Karikatürle uğraşıyor musunuz siz? 

Doğrudur 8-9 sene çizdim ben. Bir karikatürcüydüm, öyle geçindim. Çiziyorum kendi kendime hâlâ.

 

Dıgıl dergisinde 1989’da çizdiğiniz bir karikatürü gördük...

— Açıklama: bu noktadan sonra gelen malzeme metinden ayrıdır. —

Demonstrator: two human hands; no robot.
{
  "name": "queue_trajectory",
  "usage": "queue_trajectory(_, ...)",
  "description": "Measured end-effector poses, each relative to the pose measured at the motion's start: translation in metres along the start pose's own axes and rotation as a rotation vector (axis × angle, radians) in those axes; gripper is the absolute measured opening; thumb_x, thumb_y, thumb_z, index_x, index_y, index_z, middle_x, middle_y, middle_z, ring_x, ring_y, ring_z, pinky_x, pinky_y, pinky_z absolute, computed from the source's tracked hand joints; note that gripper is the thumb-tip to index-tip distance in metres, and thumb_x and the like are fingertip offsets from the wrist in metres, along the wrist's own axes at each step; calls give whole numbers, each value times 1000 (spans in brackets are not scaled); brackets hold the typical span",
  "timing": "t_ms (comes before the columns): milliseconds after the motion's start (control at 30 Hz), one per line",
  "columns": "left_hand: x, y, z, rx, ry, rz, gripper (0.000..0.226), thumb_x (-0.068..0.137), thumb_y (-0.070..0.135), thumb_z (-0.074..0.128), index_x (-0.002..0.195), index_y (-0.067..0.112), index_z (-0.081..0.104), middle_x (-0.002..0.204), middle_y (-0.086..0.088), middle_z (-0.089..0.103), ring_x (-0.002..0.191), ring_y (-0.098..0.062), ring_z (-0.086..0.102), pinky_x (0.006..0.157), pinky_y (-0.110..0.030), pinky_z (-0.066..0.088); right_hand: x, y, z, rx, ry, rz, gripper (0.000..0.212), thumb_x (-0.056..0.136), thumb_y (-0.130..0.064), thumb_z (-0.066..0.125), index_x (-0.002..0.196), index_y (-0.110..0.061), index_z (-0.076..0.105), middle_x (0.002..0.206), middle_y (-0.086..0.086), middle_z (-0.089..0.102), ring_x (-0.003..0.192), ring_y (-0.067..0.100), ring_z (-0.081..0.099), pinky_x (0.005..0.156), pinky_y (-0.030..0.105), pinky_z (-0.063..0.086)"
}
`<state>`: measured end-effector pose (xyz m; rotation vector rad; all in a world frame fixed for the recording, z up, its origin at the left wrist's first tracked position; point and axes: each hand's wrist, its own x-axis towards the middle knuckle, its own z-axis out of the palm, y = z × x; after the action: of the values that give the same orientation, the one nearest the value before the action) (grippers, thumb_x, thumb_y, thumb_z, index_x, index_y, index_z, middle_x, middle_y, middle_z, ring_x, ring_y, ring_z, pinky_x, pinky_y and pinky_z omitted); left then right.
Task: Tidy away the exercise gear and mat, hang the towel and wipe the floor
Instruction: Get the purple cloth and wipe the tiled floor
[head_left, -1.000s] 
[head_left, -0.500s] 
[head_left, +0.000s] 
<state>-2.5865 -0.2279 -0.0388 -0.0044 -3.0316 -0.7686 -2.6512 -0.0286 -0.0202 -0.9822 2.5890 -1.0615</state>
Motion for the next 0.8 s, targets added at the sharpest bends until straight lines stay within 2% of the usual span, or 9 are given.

Doğrudur. Dıgıl, Gırgır, Fırt, Hıbır, Pişmiş Kelle, Fırfır hepsinde çizdim. Öyle girdim zaten medyaya. Ufaktım çok. Fırfır kapanınca aynı kağıt ve sayfa sayısı ile Rock Kazanı diye haftalık bir müzik dergisine döndürdük. Oğuz Aral ve Tekin Aral vardı başında. İlk Genel Yayın Yönetmenliği'mdi. Yaş 18'di. Sabah grubundaydık, ki o zamanlar daha Atakan Sokak olarak bilinen ilk binasındaydı Sabah Gazetesi. O aralar İkitelli'ye geçti. Kutlukhan Perker ile birlikte çok güzel işler yaptık orada. Sonra Sabah Dergi Grubu'nda Pilot adında bir çocuk dergisi çıkarttık. Ardından erkek dergisi Esquire'ın yayın yönetmeni oldum ve devamı ilk sorduğunuz sorulara verdiğim cevaplarda var.